Discourse should ignore if a character is accented when doing a search

If you really want to push this forward prior to release I am open to a site setting here, I guess we can live with one less translation if people do not pick it in time, but it must be enabled specifically in languages that we know need this vs globally.

@Falco what is your call in Portuguese ?

7 Likes

Same thing as french. People never type accents when doing a quick search.

8 Likes

We are talking about a string in admin section, right? :slight_smile:

https://blog.codinghorror.com/the-ugly-american-programmer/

My take is that what Sam means by “one less translation” has to do with the setting’s token-value pair. eg.
ignore_accents: 'ignore accents in search'

So, say for French, that might (a total google translate guess here) be more like
ignore_accents: 'ignorer les accents dans la recherche'

The blog post you linked to is more like why it wouldn’t be like
ignorer_les_accents: 'ignorer les accents dans la recherche'

To get to the point, if a site was the French locale, but had not pulled in the new token-value with the translation in their locale yml file, the fallback would be to display the English text. It would look out of place, but it would be only “one translation”.

2 Likes

Yes, I understand that, but my point was different.
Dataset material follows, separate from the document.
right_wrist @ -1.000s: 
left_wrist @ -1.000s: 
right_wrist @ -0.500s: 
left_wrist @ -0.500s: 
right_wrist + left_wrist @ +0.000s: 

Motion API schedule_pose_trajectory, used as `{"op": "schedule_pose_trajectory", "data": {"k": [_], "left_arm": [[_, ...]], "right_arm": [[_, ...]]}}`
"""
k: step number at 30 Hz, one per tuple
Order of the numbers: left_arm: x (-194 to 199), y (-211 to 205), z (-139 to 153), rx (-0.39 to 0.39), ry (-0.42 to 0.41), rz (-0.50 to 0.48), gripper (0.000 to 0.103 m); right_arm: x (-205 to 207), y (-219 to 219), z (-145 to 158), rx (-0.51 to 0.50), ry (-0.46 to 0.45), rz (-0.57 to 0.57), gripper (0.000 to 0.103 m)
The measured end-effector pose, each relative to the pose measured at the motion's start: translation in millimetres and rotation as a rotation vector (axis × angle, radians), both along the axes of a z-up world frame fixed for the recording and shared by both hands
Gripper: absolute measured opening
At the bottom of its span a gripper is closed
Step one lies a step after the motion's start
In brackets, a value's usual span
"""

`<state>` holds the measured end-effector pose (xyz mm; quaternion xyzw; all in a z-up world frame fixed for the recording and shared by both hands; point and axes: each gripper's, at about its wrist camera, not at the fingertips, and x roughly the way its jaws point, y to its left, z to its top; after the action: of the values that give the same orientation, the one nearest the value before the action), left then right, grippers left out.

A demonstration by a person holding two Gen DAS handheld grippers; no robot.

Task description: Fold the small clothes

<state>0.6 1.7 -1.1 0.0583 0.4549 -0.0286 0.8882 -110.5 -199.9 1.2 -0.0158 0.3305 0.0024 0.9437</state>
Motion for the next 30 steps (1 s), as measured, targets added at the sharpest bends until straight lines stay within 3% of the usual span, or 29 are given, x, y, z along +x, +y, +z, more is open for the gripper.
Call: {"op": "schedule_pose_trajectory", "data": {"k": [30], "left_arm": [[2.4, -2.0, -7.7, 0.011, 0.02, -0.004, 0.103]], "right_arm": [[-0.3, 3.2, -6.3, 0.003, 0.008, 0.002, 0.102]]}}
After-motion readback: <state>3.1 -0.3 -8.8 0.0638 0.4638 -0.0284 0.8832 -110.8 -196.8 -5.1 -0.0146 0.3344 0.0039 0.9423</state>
I was partly joking, but merely pointing out that the untranslated string would be visible only to forum admins, who supposedly should have at least rudimentary English knowledge anyway.

If we are weighing alternatives for major release, then working search seems like a much bigger deal then one untranslated string.

We also need to walk through every locale we have (there are quite a lot) and make a reasonable informed decision about if we enable the feature or not.

A list here would help

Could you point us to the list of currently available Discourse locales? I can help with the Slavic ones.

EDIT: Sorry, perhaps I misunderstood and you are asking for the same list…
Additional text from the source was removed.